In the entries below, find the line with "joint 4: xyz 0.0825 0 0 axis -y" and the line with "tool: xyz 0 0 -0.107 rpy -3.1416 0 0"; give again those lines and every line between them, exactly.

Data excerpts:

[Start of Attachment]

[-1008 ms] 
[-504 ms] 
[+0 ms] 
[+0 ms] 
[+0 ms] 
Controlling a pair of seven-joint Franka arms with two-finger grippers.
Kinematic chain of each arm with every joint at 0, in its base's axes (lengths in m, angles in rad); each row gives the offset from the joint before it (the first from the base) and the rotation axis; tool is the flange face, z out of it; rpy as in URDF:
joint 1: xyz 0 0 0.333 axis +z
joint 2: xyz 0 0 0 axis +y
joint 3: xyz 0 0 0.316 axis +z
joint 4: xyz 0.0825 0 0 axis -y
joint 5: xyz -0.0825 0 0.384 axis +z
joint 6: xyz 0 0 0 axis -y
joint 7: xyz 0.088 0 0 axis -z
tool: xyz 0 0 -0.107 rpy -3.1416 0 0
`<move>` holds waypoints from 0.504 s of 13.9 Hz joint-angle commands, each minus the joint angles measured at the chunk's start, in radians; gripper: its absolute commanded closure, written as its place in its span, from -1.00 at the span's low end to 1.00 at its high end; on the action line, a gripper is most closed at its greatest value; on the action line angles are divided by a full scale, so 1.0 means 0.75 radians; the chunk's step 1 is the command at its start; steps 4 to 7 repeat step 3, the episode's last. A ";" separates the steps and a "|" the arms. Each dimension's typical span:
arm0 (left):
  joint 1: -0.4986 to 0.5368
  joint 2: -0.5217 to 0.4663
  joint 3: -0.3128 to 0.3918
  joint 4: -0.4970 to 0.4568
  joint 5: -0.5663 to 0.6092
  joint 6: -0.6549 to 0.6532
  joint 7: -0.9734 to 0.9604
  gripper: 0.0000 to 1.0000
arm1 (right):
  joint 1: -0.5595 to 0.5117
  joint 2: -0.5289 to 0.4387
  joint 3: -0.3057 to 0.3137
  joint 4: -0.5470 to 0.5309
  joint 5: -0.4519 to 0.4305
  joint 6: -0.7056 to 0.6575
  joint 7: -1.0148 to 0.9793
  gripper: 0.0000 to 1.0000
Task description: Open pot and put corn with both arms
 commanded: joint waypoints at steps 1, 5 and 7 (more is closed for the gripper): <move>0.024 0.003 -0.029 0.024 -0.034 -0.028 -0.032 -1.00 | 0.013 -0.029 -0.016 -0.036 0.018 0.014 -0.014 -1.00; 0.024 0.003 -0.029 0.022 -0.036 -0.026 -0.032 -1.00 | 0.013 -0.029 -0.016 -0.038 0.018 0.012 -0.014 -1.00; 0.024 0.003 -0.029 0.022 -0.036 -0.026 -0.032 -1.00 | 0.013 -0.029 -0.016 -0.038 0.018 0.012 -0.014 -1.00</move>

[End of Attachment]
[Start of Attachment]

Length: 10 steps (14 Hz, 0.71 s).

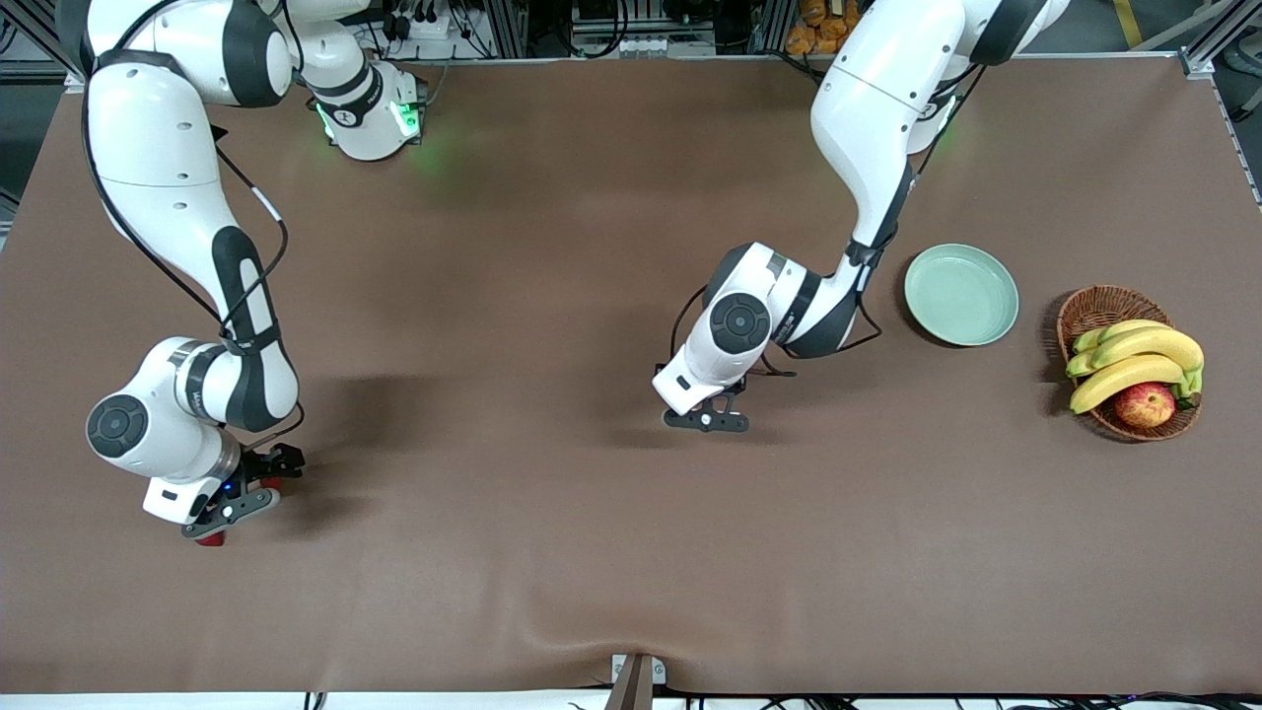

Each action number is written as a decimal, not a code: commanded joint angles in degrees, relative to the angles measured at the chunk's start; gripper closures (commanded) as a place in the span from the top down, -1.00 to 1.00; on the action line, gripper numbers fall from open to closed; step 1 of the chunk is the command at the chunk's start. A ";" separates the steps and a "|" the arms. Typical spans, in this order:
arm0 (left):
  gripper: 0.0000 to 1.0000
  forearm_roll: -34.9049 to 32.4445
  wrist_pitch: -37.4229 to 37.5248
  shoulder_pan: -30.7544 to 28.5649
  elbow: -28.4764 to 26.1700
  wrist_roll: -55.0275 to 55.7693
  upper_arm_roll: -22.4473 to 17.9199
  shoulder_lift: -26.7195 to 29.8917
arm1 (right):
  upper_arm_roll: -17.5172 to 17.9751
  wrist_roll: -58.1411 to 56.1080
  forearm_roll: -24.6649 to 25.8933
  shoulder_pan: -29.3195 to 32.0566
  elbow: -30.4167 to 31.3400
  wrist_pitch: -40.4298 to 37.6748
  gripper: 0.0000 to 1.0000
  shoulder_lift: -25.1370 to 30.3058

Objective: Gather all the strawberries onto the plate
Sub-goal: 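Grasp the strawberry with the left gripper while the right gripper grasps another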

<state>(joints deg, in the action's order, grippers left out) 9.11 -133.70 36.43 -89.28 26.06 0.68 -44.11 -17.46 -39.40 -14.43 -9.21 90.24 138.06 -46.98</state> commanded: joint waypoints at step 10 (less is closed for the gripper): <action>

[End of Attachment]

REPLY:
joint 4: xyz 0.0825 0 0 axis -y
joint 5: xyz -0.0825 0 0.384 axis +z
joint 6: xyz 0 0 0 axis -y
joint 7: xyz 0.088 0 0 axis -z
tool: xyz 0 0 -0.107 rpy -3.1416 0 0

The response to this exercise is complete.